EXERCISE AIM ▸ Look for the string "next" in the listing. Copy each line that has it.

DATASET EXTRACT ▸

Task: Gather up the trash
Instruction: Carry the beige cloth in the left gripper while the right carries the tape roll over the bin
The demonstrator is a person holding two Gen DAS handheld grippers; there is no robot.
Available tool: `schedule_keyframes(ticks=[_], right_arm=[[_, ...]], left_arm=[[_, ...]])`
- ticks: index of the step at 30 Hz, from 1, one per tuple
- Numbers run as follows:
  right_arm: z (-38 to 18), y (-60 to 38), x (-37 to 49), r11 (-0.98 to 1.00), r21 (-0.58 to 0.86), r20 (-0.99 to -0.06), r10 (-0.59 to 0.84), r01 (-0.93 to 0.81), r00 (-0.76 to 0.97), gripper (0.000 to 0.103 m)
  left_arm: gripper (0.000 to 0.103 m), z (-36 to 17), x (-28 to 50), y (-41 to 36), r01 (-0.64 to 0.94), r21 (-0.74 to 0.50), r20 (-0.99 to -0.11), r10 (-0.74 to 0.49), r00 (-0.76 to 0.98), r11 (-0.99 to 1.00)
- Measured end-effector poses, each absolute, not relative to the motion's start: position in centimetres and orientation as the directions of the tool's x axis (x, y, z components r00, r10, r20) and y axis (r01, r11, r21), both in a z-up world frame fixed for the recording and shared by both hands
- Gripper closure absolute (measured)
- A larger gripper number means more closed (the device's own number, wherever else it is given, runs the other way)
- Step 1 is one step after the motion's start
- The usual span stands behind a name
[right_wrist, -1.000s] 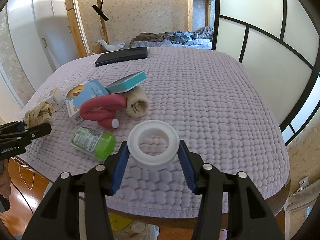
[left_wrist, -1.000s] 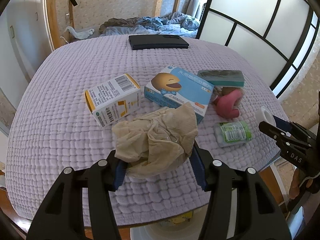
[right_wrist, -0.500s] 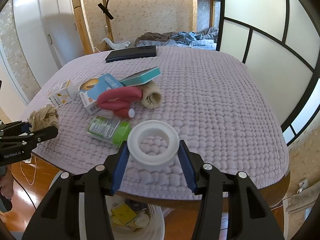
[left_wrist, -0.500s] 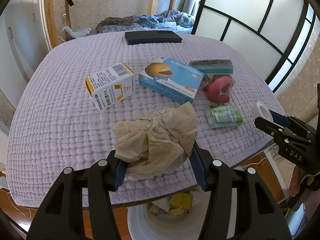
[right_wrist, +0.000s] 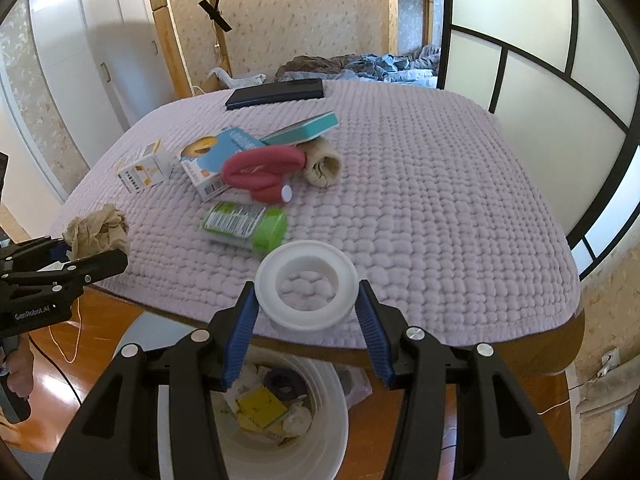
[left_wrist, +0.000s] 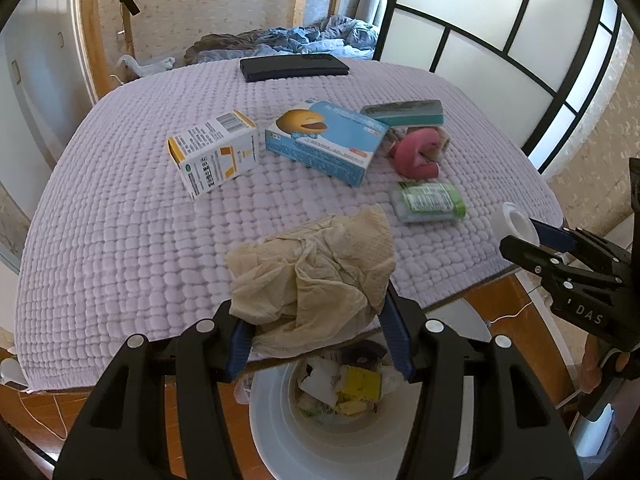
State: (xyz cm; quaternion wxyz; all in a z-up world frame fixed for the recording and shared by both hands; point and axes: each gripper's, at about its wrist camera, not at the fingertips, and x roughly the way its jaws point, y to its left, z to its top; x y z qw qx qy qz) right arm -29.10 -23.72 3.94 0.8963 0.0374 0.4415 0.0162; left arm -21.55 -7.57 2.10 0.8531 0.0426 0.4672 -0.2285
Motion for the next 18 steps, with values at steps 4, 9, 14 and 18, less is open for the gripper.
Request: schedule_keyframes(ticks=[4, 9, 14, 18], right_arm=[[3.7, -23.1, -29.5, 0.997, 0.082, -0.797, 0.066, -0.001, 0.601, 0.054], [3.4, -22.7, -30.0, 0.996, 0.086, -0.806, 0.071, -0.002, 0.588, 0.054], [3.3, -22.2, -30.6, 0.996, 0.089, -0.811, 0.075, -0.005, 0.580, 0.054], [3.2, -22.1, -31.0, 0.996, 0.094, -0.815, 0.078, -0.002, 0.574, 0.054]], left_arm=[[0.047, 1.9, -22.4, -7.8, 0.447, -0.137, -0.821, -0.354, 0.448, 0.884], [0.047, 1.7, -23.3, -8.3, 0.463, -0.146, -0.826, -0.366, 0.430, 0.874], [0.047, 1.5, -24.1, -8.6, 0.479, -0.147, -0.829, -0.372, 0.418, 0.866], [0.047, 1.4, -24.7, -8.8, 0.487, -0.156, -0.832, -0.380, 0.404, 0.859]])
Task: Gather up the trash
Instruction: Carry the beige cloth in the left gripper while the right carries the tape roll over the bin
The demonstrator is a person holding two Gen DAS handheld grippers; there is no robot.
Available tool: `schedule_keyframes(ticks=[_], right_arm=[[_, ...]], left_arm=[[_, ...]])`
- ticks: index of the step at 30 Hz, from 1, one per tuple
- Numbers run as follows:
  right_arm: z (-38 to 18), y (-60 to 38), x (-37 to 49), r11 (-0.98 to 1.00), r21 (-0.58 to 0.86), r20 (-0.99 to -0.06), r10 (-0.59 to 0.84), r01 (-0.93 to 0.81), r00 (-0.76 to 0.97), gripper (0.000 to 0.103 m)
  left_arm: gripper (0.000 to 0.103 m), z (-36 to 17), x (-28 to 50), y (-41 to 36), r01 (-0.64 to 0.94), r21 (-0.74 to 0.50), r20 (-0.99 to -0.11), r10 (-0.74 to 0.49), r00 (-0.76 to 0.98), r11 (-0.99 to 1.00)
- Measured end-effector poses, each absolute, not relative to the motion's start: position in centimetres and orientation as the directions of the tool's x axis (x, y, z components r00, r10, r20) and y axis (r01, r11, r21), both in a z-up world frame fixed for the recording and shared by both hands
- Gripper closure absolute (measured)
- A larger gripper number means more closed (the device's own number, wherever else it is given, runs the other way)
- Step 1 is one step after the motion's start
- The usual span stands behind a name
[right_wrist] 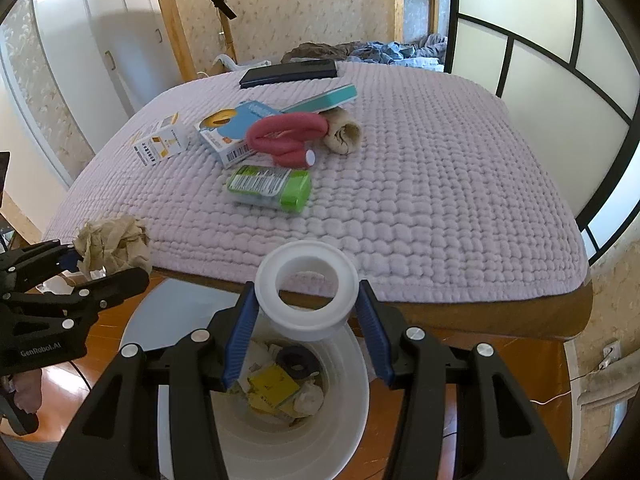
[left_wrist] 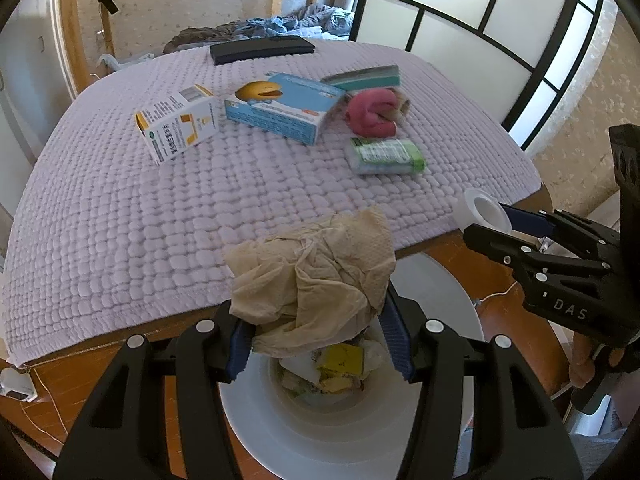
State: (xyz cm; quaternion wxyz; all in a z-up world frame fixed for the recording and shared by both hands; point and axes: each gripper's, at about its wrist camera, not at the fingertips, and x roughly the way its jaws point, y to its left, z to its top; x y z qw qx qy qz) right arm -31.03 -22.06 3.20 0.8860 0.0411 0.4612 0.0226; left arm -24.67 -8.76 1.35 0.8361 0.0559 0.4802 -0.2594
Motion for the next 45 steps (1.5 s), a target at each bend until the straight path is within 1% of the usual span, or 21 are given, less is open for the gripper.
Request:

ANSWER SPACE ▸
Motion for the next 18 steps, with values at steps 4, 9, 14 and 18, less is open for the gripper.
Motion for the next 45 steps (1.5 s), a target at each bend until the straight path is within 1% of the usual span, or 21 are given, less is open for the gripper.

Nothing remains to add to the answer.